Изменить размер шрифта - +
Гэйб забыл оставить ей булочки, отметила она с легким разочарованием, но он был так рассеян вчера вечером, что мог позабыть и позавтракать. Согретая чашкой чая, Джез почистила зубы, умылась и присела перед зеркалом в спальне, внимательно разглядывая себя в тусклом свете тяжелого и туманного серого дня, нависшего за окном над Сеной. К зеркалу был приколот незапечатанный конверт. Джез открыла его с легким удивлением, и оттуда выпали два сложенных листа бумаги, покрытые убористым почерком Гэйба. На первой странице не оказалось обычного приветствия, как не было и числа.

 

«Я не спал всю ночь, хотел разбудить тебя и поговорить, но не смог. Я понял, что свадьба не состоится.

Я так люблю тебя, что перестал даже работать. Я перестал рисковать, поскольку боялся: что-то может случиться с тобой. Я избегал разъездов, чтобы подольше побыть здесь вдвоем с тобой. Я стал искать более простых заданий, пренебрегая сложными. За прошедший год я не сделал ничего, чем можно гордиться. Я был безумно счастлив с той самой минуты, когда впервые увидел тебя.

Мне 31 год, я фотожурналист. Это все, чем я могу быть и чем хотел бы быть. Если мы поженимся, как профессионалу мне конец.

Я ухожу, зная, какой это ужас. Я ухожу, зная, насколько ты счастлива. Ухожу, прежде чем начать обвинять тебя в том, в чем всецело виноват сам. Ты заслуживаешь лучшего, чем я.

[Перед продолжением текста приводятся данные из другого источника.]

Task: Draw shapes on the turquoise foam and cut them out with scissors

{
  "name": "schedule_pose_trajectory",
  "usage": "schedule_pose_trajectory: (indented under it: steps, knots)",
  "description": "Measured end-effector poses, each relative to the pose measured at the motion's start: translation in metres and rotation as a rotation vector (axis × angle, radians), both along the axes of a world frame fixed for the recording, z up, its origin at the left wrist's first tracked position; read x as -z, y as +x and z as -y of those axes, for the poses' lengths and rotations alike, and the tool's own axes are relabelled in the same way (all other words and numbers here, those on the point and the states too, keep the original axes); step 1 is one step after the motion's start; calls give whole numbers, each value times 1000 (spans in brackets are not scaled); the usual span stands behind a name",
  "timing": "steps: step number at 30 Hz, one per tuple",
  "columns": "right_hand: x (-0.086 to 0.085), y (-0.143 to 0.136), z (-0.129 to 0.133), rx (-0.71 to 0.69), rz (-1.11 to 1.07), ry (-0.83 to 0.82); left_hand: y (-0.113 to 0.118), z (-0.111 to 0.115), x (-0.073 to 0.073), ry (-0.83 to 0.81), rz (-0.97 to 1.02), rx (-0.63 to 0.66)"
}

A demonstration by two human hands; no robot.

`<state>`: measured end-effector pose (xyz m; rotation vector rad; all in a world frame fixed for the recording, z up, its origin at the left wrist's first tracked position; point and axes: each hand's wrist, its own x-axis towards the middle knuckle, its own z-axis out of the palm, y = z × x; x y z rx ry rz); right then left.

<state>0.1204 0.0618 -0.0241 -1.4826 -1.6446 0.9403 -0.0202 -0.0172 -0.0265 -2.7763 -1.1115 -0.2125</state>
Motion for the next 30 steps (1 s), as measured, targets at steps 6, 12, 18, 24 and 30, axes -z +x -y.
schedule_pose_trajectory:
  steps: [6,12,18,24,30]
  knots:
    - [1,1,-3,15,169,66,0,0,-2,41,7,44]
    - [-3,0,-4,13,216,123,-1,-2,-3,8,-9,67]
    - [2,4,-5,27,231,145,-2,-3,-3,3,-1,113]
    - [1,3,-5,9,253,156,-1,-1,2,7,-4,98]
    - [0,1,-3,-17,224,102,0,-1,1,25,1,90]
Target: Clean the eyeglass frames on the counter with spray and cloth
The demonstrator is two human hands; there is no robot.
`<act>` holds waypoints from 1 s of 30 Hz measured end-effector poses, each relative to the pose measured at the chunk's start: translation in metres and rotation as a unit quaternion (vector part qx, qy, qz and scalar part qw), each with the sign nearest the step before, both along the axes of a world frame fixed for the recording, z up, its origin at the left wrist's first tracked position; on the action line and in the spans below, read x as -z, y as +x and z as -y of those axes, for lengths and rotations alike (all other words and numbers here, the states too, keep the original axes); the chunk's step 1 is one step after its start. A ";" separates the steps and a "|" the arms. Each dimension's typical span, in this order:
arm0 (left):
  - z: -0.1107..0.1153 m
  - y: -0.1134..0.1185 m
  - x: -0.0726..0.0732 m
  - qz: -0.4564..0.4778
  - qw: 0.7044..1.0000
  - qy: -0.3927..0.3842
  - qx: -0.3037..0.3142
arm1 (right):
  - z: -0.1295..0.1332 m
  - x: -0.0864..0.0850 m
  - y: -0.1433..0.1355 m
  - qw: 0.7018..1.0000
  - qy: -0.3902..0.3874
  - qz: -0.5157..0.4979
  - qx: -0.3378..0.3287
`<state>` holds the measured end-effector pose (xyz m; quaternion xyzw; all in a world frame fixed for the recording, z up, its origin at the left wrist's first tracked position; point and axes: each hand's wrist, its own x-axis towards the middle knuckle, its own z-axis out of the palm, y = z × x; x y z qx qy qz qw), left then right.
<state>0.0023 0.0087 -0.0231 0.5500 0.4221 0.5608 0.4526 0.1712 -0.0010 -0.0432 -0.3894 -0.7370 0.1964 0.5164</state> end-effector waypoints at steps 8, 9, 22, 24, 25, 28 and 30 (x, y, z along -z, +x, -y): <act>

Если бы мы поженились, ты бы поняла, что я с собой сделал из-за того, что слишком люблю тебя.

Гэйб».

 

Джез автоматически перевернула письмо, чтобы проверить, нет ли чего на обратной стороне. Затем заглянула в пустой конверт и еще раз перечитала. Поднялась и проверила шкаф в прихожей. Одежда Гэйба была на месте, не считая пальто, дорожных ботинок и вельветовых брюк. Выдвинув ящик, обнаружила, что нет его теплого свитера. Смотреть, на месте ли фотоаппарат, не было смысла. Она бродила по спальне, останавливаясь и озираясь по сторонам, словно маленькая комната превратилась в огромный лес, а она – заблудившийся в нем ребенок. Наконец вернулась в спальню, забралась в постель и с головой укрылась одеялом. Сознание отказывалось понимать, что произошло. В мозгу колотилась одна-единственная мысль: этого не может быть. Просто не может быть! Не должно. Гэйб уехал, бросив ее в день свадьбы, потому что слишком любит ее. Есть ли в этом хоть какая-то логика? Можно ли найти этому хоть какое-то объяснение, пусть даже самое невероятное? Он ушел, когда они были так счастливы. Он был безумно счастлив – с того момента, когда впервые увидел ее. И все-таки он ушел. Он любит ее так сильно, что вынужден был бежать. Ну хоть какая-то крупица смысла во всем этом есть?

Нужно выплакаться, подумала Джез. Люди обычно плачут. Но глаза оставались сухими, хотя ей казалось, что они кровоточат. Сердце отдавало в груди болезненной тяжестью, а руки и ноги сковал холод.

Услышав звонок в дверь, Джез вскочила с постели. Гэйб не ушел! Она знала, что этого не может быть, конечно же, он не мог бросить ее, это просто немыслимо, такое не может случиться никогда-никогда... Она рывком отворила дверь. На пороге стоял отец с полными руками пакетов, свертков и цветов.

– Папа! – простонала Джез. Она втащила отца в квартирку, быстро бросилась в спальню и вернулась, держа в руках письмо и протягивая его отцу: – Читай!

Майк быстро пробежал глазами страницы, притянул к себе дочь, сжав ее в объятиях так крепко, как только мог. Джез уже начала колотить дрожь, и казалось, что она вот-вот рассыплется на части. Она не плакала, только хрипела, из горла вырывались какие-то звуки, нечеловеческие всхлипы, переходящие в предсмертный животный вой. Еще будет время, думал Майк, но позже, не сейчас, чтобы объяснить ей: первый раз за свою жизнь Гэйб оказался прав. Джез заслуживает лучшего.

 

IX

 

В последующие годы Джез вспоминала свой отъезд из Парижа как бы в тумане, влажном и темном, как парижская осень, где единственной ясной фигурой был отец.